In 2003, nearly two decades into her clinical work and ready for a career change, Illueca moved to Delaware to work for AstraZeneca, eventually becoming the biopharmaceutical company’s medical affairs officer. “In that period of time, I stumbled upon The Episcopal Church,” Illueca said. Christ Church Christiana Hundred in Wilmington became her spiritual home in 2010, and Illueca learned that The Episcopal Church ordained female priests. She became active in her congregation, going on mission trips to the Dominican Republic. “That’s when the vocational calling to priesthood came alive. It just sort of unfolded,” Illueca said. “All of a sudden these new doors were opening.”

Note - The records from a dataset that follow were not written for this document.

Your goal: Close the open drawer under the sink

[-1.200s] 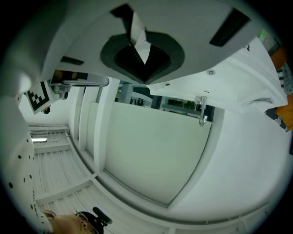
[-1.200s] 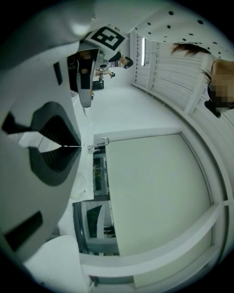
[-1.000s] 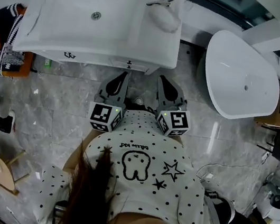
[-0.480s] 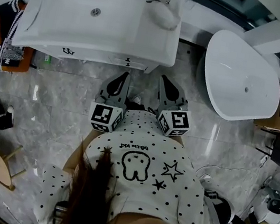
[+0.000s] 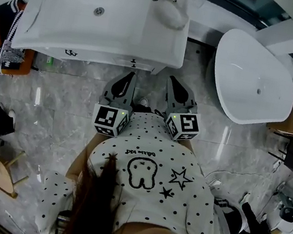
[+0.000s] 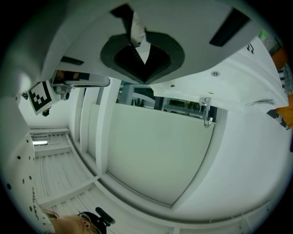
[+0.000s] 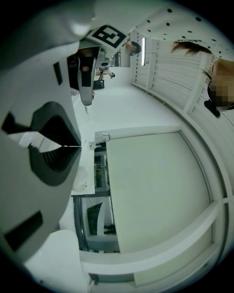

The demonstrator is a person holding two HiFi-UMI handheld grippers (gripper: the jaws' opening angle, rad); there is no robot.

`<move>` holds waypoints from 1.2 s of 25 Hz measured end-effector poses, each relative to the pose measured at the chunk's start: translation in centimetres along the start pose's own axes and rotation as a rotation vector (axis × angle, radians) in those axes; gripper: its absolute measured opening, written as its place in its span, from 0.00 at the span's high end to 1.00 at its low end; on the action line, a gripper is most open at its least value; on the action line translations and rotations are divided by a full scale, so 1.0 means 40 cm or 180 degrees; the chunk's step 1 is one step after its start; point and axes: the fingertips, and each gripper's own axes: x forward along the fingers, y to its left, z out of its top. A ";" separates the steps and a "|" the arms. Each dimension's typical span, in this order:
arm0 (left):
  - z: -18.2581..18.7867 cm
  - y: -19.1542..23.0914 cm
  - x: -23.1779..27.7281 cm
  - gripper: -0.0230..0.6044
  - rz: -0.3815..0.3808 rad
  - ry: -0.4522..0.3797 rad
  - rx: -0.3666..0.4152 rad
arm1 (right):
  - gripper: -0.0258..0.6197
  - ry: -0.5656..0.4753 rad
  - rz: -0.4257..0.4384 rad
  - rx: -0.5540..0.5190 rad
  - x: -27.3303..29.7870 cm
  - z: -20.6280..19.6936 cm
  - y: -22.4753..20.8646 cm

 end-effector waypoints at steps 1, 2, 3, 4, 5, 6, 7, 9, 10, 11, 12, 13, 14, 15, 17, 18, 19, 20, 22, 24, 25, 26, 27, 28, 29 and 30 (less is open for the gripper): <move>0.001 -0.002 0.002 0.96 -0.0004 -0.0003 -0.0003 | 0.94 -0.0004 -0.0008 -0.0001 -0.002 0.001 -0.003; 0.002 -0.006 0.004 0.96 -0.0011 -0.0005 0.0001 | 0.94 -0.0006 -0.0018 0.0002 -0.004 0.002 -0.007; 0.004 -0.009 0.006 0.96 -0.0019 -0.0007 0.0010 | 0.94 -0.0008 -0.0028 0.0006 -0.006 0.004 -0.011; 0.005 -0.013 0.008 0.96 -0.0026 -0.0008 0.0020 | 0.94 -0.0009 -0.0035 0.0009 -0.007 0.005 -0.014; 0.005 -0.015 0.009 0.96 -0.0031 -0.0007 0.0028 | 0.94 -0.0010 -0.0039 0.0008 -0.009 0.005 -0.017; 0.005 -0.017 0.010 0.96 -0.0031 -0.0005 0.0031 | 0.94 -0.0010 -0.0037 0.0004 -0.009 0.006 -0.018; 0.004 -0.018 0.011 0.96 -0.0025 -0.0006 0.0031 | 0.94 -0.0009 -0.0032 -0.0001 -0.009 0.006 -0.020; 0.003 -0.018 0.010 0.96 -0.0007 -0.0018 0.0028 | 0.94 -0.0002 -0.0019 -0.0010 -0.009 0.004 -0.020; 0.002 -0.018 0.008 0.96 -0.0002 -0.0020 0.0026 | 0.94 0.0000 -0.0015 -0.0011 -0.010 0.003 -0.019; 0.001 -0.018 0.005 0.96 0.0000 -0.0020 0.0024 | 0.94 0.0001 -0.0015 -0.0010 -0.012 0.001 -0.016; 0.000 -0.017 0.000 0.96 -0.0002 -0.0020 0.0023 | 0.94 0.0001 -0.0019 -0.0007 -0.015 0.000 -0.012; 0.000 -0.016 -0.006 0.96 -0.0008 -0.0022 0.0023 | 0.94 -0.0005 -0.0027 -0.0006 -0.018 0.000 -0.006; 0.002 -0.014 -0.013 0.96 -0.0018 -0.0030 0.0024 | 0.94 -0.0019 -0.0037 -0.0013 -0.020 0.002 0.001; 0.006 -0.011 -0.020 0.96 -0.0028 -0.0045 0.0024 | 0.94 -0.0040 -0.0046 -0.0031 -0.022 0.007 0.010; 0.015 -0.008 -0.034 0.96 -0.0042 -0.0090 0.0019 | 0.94 -0.0079 -0.0050 -0.0092 -0.026 0.016 0.027; 0.017 -0.009 -0.041 0.96 -0.0046 -0.0112 0.0017 | 0.94 -0.0086 -0.0043 -0.0122 -0.029 0.018 0.034; 0.019 -0.012 -0.046 0.96 -0.0052 -0.0132 0.0018 | 0.94 -0.0085 -0.0028 -0.0150 -0.032 0.019 0.041; 0.020 -0.015 -0.050 0.96 -0.0059 -0.0152 0.0026 | 0.94 -0.0080 -0.0007 -0.0175 -0.035 0.019 0.047; 0.023 -0.023 -0.054 0.96 -0.0078 -0.0188 0.0052 | 0.94 -0.0066 0.0041 -0.0223 -0.038 0.018 0.060; 0.014 -0.034 -0.053 0.96 -0.0114 -0.0162 0.0065 | 0.94 -0.0038 0.0082 -0.0272 -0.039 0.011 0.069; 0.008 -0.039 -0.052 0.96 -0.0132 -0.0141 0.0071 | 0.94 -0.0013 0.0098 -0.0297 -0.038 0.005 0.073; 0.004 -0.042 -0.050 0.96 -0.0146 -0.0123 0.0079 | 0.94 0.0019 0.0112 -0.0322 -0.035 -0.002 0.075; 0.000 -0.044 -0.047 0.96 -0.0158 -0.0113 0.0089 | 0.94 0.0053 0.0125 -0.0341 -0.031 -0.008 0.076; -0.001 -0.046 -0.044 0.96 -0.0168 -0.0109 0.0100 | 0.94 0.0085 0.0138 -0.0352 -0.027 -0.012 0.078; -0.002 -0.048 -0.042 0.96 -0.0177 -0.0105 0.0110 | 0.94 0.0112 0.0149 -0.0358 -0.024 -0.016 0.079; -0.004 -0.051 -0.041 0.96 -0.0185 -0.0099 0.0116 | 0.94 0.0129 0.0156 -0.0365 -0.022 -0.019 0.080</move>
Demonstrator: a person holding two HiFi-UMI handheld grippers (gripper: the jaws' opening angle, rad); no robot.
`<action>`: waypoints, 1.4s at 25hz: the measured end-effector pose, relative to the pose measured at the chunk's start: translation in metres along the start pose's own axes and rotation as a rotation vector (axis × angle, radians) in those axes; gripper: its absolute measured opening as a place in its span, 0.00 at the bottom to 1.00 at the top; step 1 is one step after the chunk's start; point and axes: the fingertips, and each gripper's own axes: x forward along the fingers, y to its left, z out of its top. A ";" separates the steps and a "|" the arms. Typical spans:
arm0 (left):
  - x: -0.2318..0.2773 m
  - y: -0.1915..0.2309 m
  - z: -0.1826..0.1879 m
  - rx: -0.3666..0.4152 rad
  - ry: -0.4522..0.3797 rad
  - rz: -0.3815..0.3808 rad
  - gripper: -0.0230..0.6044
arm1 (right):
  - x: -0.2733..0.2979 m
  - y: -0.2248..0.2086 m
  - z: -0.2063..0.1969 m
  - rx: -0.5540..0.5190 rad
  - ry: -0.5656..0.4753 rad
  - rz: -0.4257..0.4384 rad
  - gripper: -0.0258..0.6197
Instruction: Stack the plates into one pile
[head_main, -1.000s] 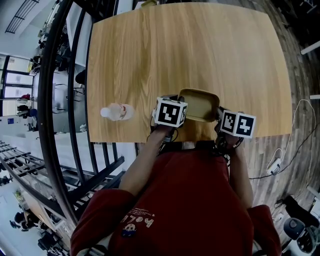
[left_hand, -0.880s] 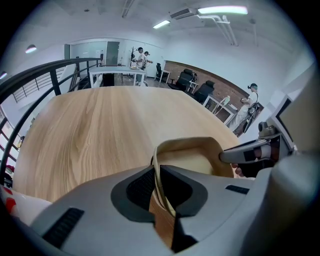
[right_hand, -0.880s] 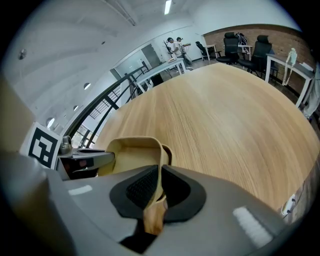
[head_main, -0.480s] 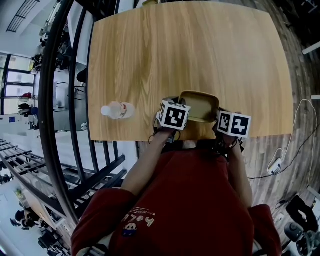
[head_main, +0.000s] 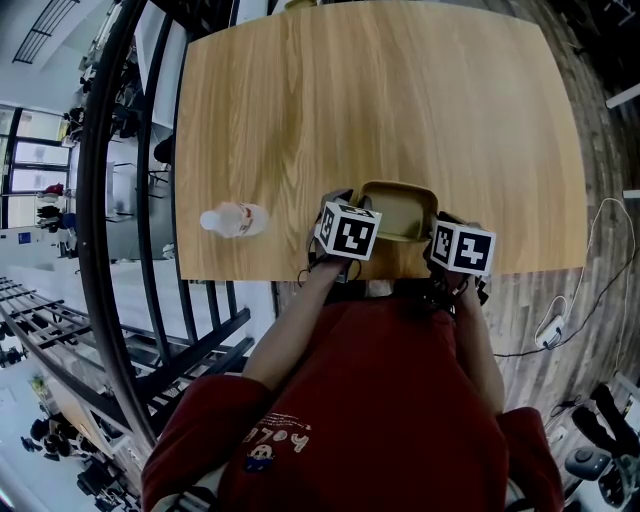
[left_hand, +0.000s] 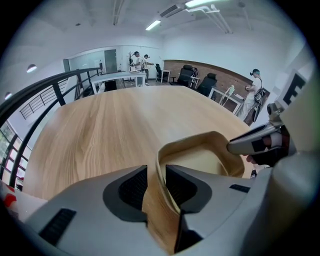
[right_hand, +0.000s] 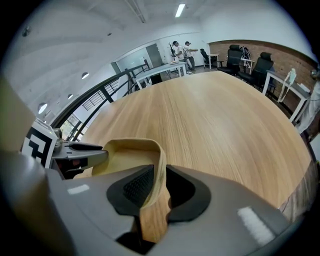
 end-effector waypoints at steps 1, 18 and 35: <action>0.001 0.000 -0.001 -0.002 0.005 -0.002 0.21 | 0.001 -0.002 -0.001 -0.004 0.005 -0.003 0.18; 0.016 0.001 -0.019 -0.025 0.027 -0.008 0.25 | 0.031 -0.004 -0.026 0.033 0.097 0.028 0.21; 0.010 0.005 -0.029 -0.081 0.008 0.024 0.25 | 0.034 0.003 -0.015 -0.048 0.082 0.029 0.21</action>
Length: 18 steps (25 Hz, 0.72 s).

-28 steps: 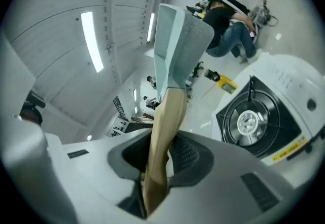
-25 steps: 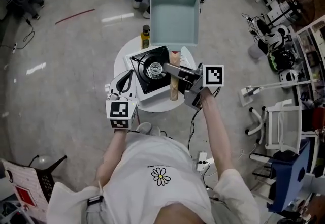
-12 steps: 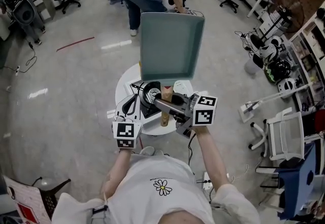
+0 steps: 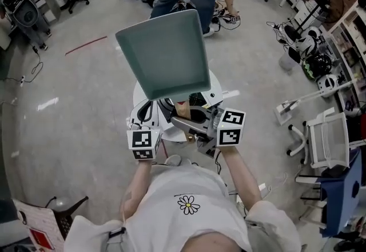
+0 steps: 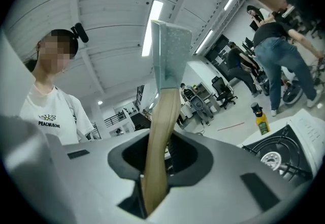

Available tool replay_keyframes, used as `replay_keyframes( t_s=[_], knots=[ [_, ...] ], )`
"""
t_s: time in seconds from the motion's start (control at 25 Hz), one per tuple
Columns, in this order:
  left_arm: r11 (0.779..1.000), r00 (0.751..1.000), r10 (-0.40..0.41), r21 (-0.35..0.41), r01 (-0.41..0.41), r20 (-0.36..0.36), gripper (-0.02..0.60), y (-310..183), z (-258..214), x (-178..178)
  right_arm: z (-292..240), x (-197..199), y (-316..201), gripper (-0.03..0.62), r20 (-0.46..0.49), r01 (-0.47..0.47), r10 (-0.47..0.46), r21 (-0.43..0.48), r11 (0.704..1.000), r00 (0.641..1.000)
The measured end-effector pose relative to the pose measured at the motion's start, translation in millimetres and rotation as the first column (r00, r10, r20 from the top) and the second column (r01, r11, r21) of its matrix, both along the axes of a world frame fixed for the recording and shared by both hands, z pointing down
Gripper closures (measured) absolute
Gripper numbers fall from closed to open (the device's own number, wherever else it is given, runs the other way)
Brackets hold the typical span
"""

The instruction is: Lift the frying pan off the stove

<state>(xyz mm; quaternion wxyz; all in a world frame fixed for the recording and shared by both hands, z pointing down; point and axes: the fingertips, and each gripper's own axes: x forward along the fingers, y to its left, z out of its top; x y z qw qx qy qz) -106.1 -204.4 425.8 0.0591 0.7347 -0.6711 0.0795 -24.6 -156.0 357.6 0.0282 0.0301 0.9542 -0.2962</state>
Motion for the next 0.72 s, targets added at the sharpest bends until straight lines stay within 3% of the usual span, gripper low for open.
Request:
replay_keyframes(
  t_s=[0.32,0.72],
  knots=[
    [1.0,1.0,-0.016,-0.01,0.016,-0.001,0.582,5,3,1,-2,0,13,0.503,0.053,0.048,-0.043,-0.087,0.995,0.998],
    [1.0,1.0,0.001,-0.017,-0.001,0.002,0.583,1,2,4,-10,9,0,0.503,0.058,0.012,-0.008,-0.068,0.998,0.998]
  ],
)
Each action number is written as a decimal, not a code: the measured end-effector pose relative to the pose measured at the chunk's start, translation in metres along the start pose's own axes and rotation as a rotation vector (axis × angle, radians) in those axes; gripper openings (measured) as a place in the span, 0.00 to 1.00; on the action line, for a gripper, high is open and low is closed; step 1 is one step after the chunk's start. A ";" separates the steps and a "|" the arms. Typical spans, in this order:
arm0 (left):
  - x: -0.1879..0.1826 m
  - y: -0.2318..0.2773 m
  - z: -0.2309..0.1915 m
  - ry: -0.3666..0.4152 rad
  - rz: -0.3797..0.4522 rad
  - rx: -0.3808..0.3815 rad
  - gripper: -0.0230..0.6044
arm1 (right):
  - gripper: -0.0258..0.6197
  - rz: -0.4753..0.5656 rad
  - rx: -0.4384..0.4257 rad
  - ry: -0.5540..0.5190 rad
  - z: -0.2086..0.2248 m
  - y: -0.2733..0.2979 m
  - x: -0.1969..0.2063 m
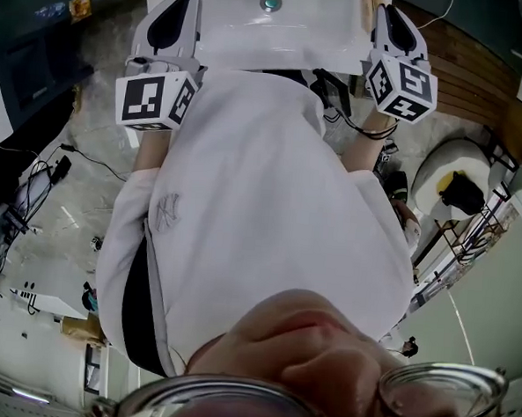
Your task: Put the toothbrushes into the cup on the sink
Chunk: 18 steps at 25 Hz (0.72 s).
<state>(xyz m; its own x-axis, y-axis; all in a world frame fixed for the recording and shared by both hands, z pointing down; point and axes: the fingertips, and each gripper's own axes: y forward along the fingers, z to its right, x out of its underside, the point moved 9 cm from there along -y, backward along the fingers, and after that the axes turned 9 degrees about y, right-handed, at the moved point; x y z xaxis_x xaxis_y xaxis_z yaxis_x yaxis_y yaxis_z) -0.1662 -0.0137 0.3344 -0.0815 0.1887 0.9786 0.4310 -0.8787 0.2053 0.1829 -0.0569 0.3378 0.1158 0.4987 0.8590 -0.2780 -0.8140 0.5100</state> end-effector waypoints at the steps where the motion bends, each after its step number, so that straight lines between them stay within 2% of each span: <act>1: 0.000 0.000 0.001 0.000 -0.002 -0.004 0.05 | 0.06 -0.015 0.028 -0.030 0.011 0.002 -0.001; 2: -0.001 0.000 0.003 0.001 -0.004 -0.008 0.05 | 0.08 -0.034 0.054 -0.058 0.021 0.005 -0.001; 4: -0.002 0.002 0.007 0.000 -0.008 -0.018 0.05 | 0.20 -0.080 0.094 -0.099 0.041 0.012 -0.001; 7: -0.003 0.007 0.012 -0.005 -0.018 -0.035 0.05 | 0.20 -0.145 0.112 -0.135 0.064 0.026 0.002; 18: -0.005 0.017 0.026 -0.026 -0.039 -0.113 0.05 | 0.20 -0.353 -0.007 -0.125 0.108 0.092 0.031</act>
<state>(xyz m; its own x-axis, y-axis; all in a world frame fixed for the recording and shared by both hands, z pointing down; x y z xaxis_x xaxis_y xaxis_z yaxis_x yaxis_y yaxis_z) -0.1351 -0.0185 0.3331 -0.0724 0.2333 0.9697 0.3239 -0.9141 0.2441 0.2636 -0.1481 0.4159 0.3209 0.7079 0.6291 -0.2068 -0.5959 0.7760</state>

She retired early from AstraZeneca in 2014 to enroll in Berkeley Divinity School at Yale University. In her last year at AstraZeneca, she had met Dr. Daniel Carr, director and founder of Tufts University’s Pain Research, Education & Policy program, while working on a medication for pain patients. Illueca sensed an opportunity to combine medicine and spirituality through pain treatment and studied part time at Tufts while completing her master’s degree at Yale full time; upon graduating from Yale, she studied full time at Tufts.

At Tufts, Illueca did a systematic review of existing research into pain and prayer, working with Doolittle, who is also a physician and a pastor. As Illueca analyzed past studies, she realized those that found prayer had no positive effect on pain drew upon the results of one specific coping styles questionnaire. “I thought, ‘Something’s not right here,’” she said. It turned out that the questionnaire only specified prayers asking God to take the pain away.

Then she came across Meints’ research into active versus passive prayer as a tool for pain management across race, which showed that while Black patients prayed more than non-Black patients, their pain tolerance was lower.

“We know in the broader literature that prayer and religiosity are generally predictors of better health outcomes, not worse, so it was a bit perplexing,” Meints said. She found, as Illueca had, that earlier studies had only included passive prayers, as opposed to active and empowering prayers.

Compelled by Meints’ findings, Illueca sought her out, and the two finally connected in person in May 2019. Illueca proposed partnering on a study that would combine Meints’ “pioneering work” and her own theological credentials, she said. Equally compelled, Meints agreed. Their work together, Illueca stressed, continues to evolve, in part because it is so new. “This is happening as we speak,” she said.

Illueca and Meints view their study through slightly different lenses: one guided by data, one by the spirit. “In research, bias is something you want to avoid. I am a religious, spiritual person, so I am biased. There’s no way around it. I believe in prayer in a depth that others may not,” Illueca said. “Samantha [Meints], whom I consider very spiritual, is not religious at all, apparently. So, therefore, she goes strictly by the data, and I tease her because I say, ‘What you call the data, I call the Holy Spirit.’”

Illueca sees in this study the potential for pastoral care workers to “walk into the health care space and say, ‘Science has validated this, and I want my voice to be heard,’” she said. For her part, Meints hopes this will be the first of many Pain and Prayer Collaborative studies: “People pray in response to pain, and we want to be able to capitalize on that and make it the most useful for them.”

– Heather Beasley Doyle is a freelance journalist, writer and editor based in Massachusetts.